Read the lines of the data below and retrieve those with "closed".

---- Data provided

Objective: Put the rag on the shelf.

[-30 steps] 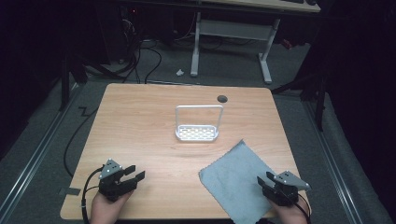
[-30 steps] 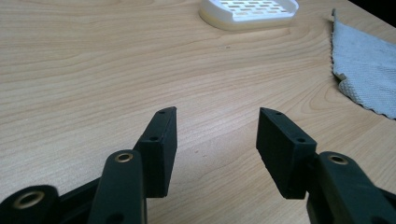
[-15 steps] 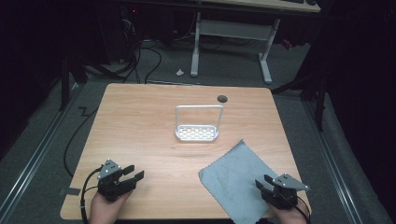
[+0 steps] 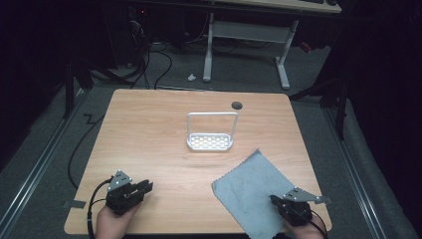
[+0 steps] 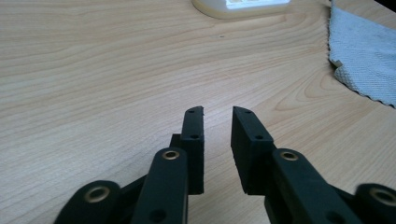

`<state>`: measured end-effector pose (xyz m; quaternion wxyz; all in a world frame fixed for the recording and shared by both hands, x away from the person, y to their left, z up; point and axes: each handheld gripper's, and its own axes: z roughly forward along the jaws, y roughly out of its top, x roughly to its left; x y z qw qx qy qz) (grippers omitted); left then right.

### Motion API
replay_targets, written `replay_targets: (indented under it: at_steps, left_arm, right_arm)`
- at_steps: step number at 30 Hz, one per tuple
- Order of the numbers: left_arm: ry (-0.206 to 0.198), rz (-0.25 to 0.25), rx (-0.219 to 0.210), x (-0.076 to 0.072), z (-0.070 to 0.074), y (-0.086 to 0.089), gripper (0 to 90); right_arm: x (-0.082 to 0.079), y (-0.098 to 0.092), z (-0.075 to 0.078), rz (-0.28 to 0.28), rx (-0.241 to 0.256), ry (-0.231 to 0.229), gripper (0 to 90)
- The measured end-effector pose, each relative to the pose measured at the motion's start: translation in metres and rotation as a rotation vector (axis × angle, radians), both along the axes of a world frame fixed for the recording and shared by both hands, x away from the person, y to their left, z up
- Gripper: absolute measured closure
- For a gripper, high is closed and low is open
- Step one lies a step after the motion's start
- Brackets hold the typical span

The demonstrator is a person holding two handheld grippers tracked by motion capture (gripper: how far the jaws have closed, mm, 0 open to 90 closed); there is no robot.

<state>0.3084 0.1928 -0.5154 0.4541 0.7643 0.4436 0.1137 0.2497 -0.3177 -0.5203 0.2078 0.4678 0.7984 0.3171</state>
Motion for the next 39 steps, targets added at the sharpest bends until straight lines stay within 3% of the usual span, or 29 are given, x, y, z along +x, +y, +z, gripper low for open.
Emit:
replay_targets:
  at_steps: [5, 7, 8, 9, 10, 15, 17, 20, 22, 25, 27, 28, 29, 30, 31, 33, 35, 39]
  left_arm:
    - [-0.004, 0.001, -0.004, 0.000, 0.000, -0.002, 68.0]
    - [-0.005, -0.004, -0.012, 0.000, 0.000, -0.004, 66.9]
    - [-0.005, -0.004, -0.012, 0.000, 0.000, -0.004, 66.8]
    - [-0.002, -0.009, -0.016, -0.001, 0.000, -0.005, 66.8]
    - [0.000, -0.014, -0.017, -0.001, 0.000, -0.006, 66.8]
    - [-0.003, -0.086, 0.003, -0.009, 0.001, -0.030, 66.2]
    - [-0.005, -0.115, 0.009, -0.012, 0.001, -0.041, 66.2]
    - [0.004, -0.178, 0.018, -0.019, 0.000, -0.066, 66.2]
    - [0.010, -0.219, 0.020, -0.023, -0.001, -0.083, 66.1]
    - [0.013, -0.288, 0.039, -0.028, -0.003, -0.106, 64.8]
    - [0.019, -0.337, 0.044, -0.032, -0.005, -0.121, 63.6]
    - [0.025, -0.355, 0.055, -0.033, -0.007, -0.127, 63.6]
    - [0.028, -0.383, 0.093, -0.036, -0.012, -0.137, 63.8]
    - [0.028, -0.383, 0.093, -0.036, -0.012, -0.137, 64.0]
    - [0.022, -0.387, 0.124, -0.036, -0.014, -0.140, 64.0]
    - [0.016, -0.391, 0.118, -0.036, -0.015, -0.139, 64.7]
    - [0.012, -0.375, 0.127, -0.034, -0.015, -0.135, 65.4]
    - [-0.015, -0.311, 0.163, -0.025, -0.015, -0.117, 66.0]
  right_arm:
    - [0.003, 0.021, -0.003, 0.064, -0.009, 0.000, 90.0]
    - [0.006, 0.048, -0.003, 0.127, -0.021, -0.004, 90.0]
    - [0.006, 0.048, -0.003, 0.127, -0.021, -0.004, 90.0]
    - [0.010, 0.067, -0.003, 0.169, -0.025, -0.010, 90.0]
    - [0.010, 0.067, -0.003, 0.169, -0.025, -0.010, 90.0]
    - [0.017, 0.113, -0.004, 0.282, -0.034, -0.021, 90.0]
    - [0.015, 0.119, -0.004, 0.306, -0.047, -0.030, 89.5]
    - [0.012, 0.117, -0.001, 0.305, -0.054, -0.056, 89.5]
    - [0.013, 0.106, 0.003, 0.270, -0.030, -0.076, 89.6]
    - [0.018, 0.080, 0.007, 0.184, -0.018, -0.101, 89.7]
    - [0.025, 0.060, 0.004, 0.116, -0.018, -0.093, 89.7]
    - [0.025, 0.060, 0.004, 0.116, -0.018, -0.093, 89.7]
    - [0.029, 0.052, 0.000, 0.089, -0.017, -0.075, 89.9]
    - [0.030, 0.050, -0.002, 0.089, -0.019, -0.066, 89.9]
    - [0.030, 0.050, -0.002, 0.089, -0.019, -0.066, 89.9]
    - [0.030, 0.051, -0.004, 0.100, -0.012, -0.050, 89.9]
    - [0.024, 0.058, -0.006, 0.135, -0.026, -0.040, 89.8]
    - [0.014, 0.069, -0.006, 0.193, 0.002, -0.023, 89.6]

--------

Reply:
- For a gripper, high is closed and low is open
The demonstrator is a person holding two handheld grippers tracked by motion capture (gripper: how far the jaws have closed, mm, 0 open to 90 closed); there is no robot.

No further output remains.